I dialed what appeared to be the main number. “Yes. I’m returning a call?”

“Are you calling about the marital tension?”

“Someone called me.”

“Yes. Do you know your party’s extension?”

“Well, really, like I said, I’m returning a call. I was the object of calling, not the subject.”

There was a bit of confusion, since I really didn’t know to whom I was returning a call. So I mentioned that I was calling from Buenos Aires in hopes that the receptionist would then be put in mind of the expense I was incurring. Our “conversation” was not progressing well, and then on impulse I dropped Harvey’s name — which I of course immediately regretted doing — but suddenly there was a little bit of tender piano music, I was being transferred, and then, abruptly—

“You’re calling about the dog?” a trembly, almost theremin-y voice swelled.

“Yes,” I said quite surprised, “I think I am.”

“But the job is in Patagonia, not Buenos Aires. In El Calafate, right on the Moreno Glacier. You know that, yes? I think it wasn’t clear on the posting.”

“Excuse me?”

“El Calafate,” she repeated with warbling irritation. “Patagonia.”

“That’s where the dog is?” I asked.

“Listen. Calling four times in a row doesn’t help. We have your phone number—”

“But I’m not at my home phone anymore—”

“But like I was trying to explain, if you’re willing to be based in Patagonia, then there’s a real chance—”

“Is this related to the offer of fellowship—?”

“Listen,” she said, the pitch of her voice dropping, “the truth is — what the truth is — well the truth is that I just don’t know. And everyone’s been calling with questions. The person before you asked me how we knew that information could be retrieved from black holes. Was that a joke? Why ask me? Was he mocking me? This is not my regular post; this is just a temporary position for me and I’m feeling really overwhelmed—” she said, her voice flaking.

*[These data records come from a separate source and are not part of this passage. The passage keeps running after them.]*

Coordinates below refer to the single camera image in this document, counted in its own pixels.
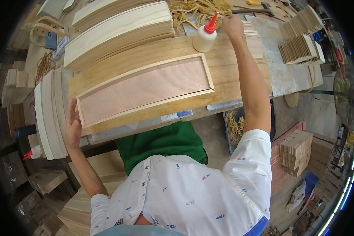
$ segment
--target white glue bottle
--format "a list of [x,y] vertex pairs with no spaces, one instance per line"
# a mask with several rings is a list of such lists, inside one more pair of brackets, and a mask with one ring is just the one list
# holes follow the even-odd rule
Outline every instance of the white glue bottle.
[[193,40],[193,47],[201,52],[207,52],[212,48],[216,38],[215,21],[218,16],[218,12],[215,13],[214,17],[210,23],[199,27],[198,33],[195,35]]

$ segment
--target hand
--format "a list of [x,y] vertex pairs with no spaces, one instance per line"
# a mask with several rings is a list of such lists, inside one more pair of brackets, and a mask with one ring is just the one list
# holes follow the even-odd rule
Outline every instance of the hand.
[[244,23],[239,17],[234,15],[224,17],[222,27],[230,40],[243,38]]
[[67,111],[66,149],[68,152],[73,149],[80,148],[81,121],[79,111],[75,111],[76,103],[76,97],[71,98]]

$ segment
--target white shirt
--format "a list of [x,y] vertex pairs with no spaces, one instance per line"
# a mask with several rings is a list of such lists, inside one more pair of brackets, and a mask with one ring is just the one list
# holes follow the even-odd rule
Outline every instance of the white shirt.
[[222,171],[185,155],[151,156],[134,167],[110,197],[90,203],[90,235],[140,213],[185,235],[260,235],[270,219],[271,143],[263,130],[240,140]]

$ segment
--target person
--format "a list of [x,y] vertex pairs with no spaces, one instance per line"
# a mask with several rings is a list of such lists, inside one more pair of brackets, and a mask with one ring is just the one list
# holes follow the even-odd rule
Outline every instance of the person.
[[190,122],[116,140],[128,178],[109,196],[81,149],[76,98],[68,108],[66,148],[91,196],[91,235],[260,235],[270,219],[271,110],[238,17],[223,19],[236,54],[244,135],[222,170],[206,167]]

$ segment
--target yellow tool handle
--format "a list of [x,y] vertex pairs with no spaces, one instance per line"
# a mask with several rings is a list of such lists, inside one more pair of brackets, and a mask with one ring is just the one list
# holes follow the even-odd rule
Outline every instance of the yellow tool handle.
[[261,5],[260,2],[253,1],[253,0],[246,0],[246,3],[247,3],[248,5],[256,5],[256,6]]

“I’m really sorry to hear that,” I said, with genuine emotion, because I was sincerely moved by this stranger’s circumstances, even from the little I knew of them, just from the timbre of and tremble in her voice. “Really. I am really sorry.”

“No, I’m sorry,” she said, obviously crying — lately everyone crying to me — and even laughing a little bit as well at the same time. “How ridiculous,” she said. “I don’t know why I can’t just keep my selves together,” she said.

“It’s all right,” I said then. “It’s okay to cry,” I said. And the strange thing was that, not having actually to see this woman, not having actually to feel responsible for her distress, I really did feel it was more than okay to cry. In person, to be honest, I generally find weeping people repulsive. What can I do? I don’t have other antisocial personality disorder traits. I went on, “Crying can be like squeezing the pus out of a gluteal abscess. I mean, listen, some wounds just grow larger and more infected when you expel them, but with others that may be the only option. It’s a risk. You just don’t want to get obsessed with the wound; you don’t want to be looking for pus every day, poking and prodding, and making an ugly mess of your skin … but shedding a few tears over the phone to a stranger … well, maybe that’s just right.”